12.06.2009

I remember.

I was wearing these shoes.
Blue yoga pants, a dark pink t-shirt, and a white cardigan, too.
.....
That's what I was wearing.
.....
The day Jack was born.
.....
I still remember.
.....
That means that it couldn't have possibly been 6 months ago.
.....
.....
I remember looking down at these shoes as I lay in the hospital bed that morning while I was being observed for my silly stroke-like symptoms.
It was so odd how they disrobed me (with the ER curtain open, might I add) and covered my bursting pregnant body with a gown without ever taking my shoes off.
I remember thinking my ankles didn't ever get swollen.
Probably the only part of me that wasn't swollen that day.
.....
.....
I remember lying in the MRI, basically in the buff and still wearing my shoes.
I remember counting, constantly.
Playing silly games about the number I'd get to when they'd finally let me out.
I remember wondering if I'd give birth in these shoes.
....
I remember the nurses commenting on my shoes.
My delivery nurse even said she noticed these shoes that morning as she was leaving and I was being wheeled into the ER.
Then, when she came back for her night shift (to deliver my Jack), she saw that I was
"the shoe girl," and she knew she'd like me.
.....
.....
I remember later when the nurse finally took my shoes off and put on some sweet blue, rubber soled socks.
And then.

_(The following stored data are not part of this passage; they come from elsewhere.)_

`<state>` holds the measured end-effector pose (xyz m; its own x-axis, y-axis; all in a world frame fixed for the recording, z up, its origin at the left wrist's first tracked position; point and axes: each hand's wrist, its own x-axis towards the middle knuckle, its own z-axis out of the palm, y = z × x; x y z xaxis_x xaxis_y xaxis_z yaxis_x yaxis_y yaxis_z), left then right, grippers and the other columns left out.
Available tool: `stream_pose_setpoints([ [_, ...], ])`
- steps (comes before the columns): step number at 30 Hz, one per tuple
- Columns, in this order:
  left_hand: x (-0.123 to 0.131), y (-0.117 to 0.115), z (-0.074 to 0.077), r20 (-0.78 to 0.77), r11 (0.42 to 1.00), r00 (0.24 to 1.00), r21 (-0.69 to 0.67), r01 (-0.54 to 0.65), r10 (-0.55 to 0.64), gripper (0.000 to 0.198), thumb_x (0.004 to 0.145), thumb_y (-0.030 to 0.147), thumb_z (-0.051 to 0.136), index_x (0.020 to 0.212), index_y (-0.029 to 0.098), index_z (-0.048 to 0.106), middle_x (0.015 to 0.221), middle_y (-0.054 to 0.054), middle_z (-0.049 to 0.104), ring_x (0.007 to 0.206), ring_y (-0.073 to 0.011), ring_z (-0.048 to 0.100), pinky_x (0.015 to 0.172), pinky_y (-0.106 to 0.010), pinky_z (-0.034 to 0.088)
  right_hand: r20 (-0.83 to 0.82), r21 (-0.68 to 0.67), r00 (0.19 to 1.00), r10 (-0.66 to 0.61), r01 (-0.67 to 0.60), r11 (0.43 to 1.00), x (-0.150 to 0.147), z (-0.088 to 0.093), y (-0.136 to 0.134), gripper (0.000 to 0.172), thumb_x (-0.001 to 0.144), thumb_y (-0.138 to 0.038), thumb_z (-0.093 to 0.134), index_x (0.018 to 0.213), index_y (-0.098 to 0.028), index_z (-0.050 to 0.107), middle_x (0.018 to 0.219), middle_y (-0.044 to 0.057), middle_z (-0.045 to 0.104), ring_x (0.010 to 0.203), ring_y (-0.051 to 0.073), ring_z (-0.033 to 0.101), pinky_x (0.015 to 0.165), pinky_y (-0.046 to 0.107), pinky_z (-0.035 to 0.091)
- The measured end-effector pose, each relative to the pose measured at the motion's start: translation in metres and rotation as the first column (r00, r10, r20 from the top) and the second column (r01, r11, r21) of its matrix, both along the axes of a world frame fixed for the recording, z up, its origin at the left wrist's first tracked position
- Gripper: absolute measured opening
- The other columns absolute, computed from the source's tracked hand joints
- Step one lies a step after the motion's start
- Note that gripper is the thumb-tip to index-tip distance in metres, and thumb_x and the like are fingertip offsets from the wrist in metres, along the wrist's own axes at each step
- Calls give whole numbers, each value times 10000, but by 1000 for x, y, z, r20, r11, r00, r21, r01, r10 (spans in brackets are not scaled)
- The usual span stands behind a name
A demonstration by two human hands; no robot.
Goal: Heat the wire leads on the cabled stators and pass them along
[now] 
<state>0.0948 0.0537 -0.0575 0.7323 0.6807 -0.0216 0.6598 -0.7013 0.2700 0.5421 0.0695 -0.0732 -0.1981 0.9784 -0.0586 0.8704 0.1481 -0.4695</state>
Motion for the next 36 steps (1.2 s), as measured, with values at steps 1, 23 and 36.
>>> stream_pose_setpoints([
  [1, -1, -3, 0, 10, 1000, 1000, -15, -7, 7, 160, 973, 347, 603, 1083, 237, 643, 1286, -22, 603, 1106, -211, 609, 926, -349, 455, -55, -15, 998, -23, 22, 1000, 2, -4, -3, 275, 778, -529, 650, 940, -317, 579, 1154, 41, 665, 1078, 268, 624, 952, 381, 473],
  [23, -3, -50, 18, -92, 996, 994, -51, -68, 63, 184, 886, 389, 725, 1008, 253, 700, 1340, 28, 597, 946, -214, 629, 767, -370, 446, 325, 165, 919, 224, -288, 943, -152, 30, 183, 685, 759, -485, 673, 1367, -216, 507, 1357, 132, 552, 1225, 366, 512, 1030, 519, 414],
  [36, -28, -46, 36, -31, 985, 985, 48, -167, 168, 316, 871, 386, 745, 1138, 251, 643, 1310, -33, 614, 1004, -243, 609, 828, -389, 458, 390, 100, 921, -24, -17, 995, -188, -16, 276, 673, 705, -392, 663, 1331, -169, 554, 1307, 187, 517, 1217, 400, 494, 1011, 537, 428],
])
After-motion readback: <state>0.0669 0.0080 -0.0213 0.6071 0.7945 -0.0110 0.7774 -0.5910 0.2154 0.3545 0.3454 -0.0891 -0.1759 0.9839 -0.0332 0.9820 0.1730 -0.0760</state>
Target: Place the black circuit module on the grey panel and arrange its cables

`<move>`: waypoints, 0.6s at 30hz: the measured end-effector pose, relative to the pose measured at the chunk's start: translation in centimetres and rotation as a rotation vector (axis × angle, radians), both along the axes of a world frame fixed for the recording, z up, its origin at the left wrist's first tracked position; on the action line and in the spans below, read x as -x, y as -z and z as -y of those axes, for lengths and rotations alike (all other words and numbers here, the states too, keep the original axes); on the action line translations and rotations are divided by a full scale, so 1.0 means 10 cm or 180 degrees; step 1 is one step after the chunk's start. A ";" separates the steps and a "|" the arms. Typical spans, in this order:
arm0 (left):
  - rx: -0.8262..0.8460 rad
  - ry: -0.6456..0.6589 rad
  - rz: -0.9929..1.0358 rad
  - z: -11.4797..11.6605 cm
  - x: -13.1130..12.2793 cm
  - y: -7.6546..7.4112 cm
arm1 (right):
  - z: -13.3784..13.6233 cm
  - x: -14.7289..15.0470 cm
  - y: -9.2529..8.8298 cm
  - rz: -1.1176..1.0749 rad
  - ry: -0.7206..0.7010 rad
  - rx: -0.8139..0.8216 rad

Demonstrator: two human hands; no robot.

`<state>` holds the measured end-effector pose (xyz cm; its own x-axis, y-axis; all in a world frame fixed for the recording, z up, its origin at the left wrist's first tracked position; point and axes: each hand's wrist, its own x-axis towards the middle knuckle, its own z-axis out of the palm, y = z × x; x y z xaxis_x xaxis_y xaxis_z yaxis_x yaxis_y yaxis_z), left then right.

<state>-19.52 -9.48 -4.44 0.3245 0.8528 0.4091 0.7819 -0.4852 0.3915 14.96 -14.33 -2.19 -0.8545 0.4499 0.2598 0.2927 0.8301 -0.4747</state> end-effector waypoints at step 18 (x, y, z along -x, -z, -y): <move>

I knew. Jack was coming. They meant business.
.....''
......
I often find myself grasping to things that will make me believe more and more that Jack is still my tiny baby.
.....
The truth is, he is my crawling, jumping, teething baby.
.....
And he's 6 months old today.
.....
Gulp.
.....
I know I say this every month, but I think it.
Another month? Really?
.....
What is it about 6 that puts a little lump in my throat?
.....
Perhaps it's his clothes that are starting to look giant sized.
Maybe it's the fact that he can turn his own music on in his crib.
Could be that when I leave him for 2 seconds, he manages to come find me, all by himself!
Or that he eats food with a spoon and can uncover his own face when we play peek-a-boo.
.....
He's getting so big. So smart.
.....
My green and blue Nikes are definitely not cute enough anymore to get the attention I got that day in June.
They're dirty and worn.
.....
But, Jack is still my baby.
.....
He is unpredictable just when I think he's predictable.
He requires multiple outfit changes a day.
Wears shirts with snaps.
Still likes to be held.
Spits up like a fountain.
Sucks his thumb like the day he was born.
Cuddles up to me when he's tired.
Looks to me with complete and total trust.
And depends on me for (let's see....) everything.
Oh, how I love this boy.
My baby.
My Jack.
For lack of a better word, he really is so incredibly awesome.
We are so lucky to have him, and I never want to seem like I don't know it.
Because I do.
.....
.....
I'm so thankful for his 6 months of life so far.
Incredible.
Miraculous.
I'm trying to savor every moment of this experience we're all having.
As he learns, we learn.
.....
While I'm sure we'll have other kids, the experience will never be this experience.
First times for all of us.
.....
And I'll swallow this lump in my throat because of the fact that I have the next 6 months+ to enjoy
just
as
much.
....
Jack,
.....
I am obsessed with you.
....
Can you blame me? Really?
.....
Happy 6 Months, pal!
(This little impromptu photo shoot happened this morning as Jack was trying on his half-birthday boots. Deeee-lightful!)

5 comments:

Annie said...

Forget the photo shoot next week...those pictures are perfect! I get that lump in my throat all the time when I realize how quickly my kids are growing up. Jack is such a little stud--can't wait to squish his little cheeks tomorrow.

Robyn Cox said...

Those photos are priceless! Nice work with the camera!
I look forward to meeting little Jack in a few weeks at the Christmas party. I hope he has a talent ready to perform!

annie and jared said...

sarah.. you are an amazing blogger... not to mention MOMMY!! i love this post. i was DYING when i read about your shoes. why did you have them on so long?? in MRI--- what!!?? ha ha. you are so great. when the heck are we going to lunch. these pics of jack just reminded me how badly i need to see him again....

Bianca said...

He is really looking bigger! is that strange? i feel like it hasn't even been that long since i've seen him?!

i love to read your posts. i have told you this, I think, but I want to tell you again. I love to read them because they are not contrived, just honest and funny and eloquent.. also you post really great pictures:)

we are home by the end of NEXT WEEK. so we are excited to see you guys soon! yay!

Anonymous said...

AMAZING! Those boots are so amazing that he honestly doesn't need pants. I love it!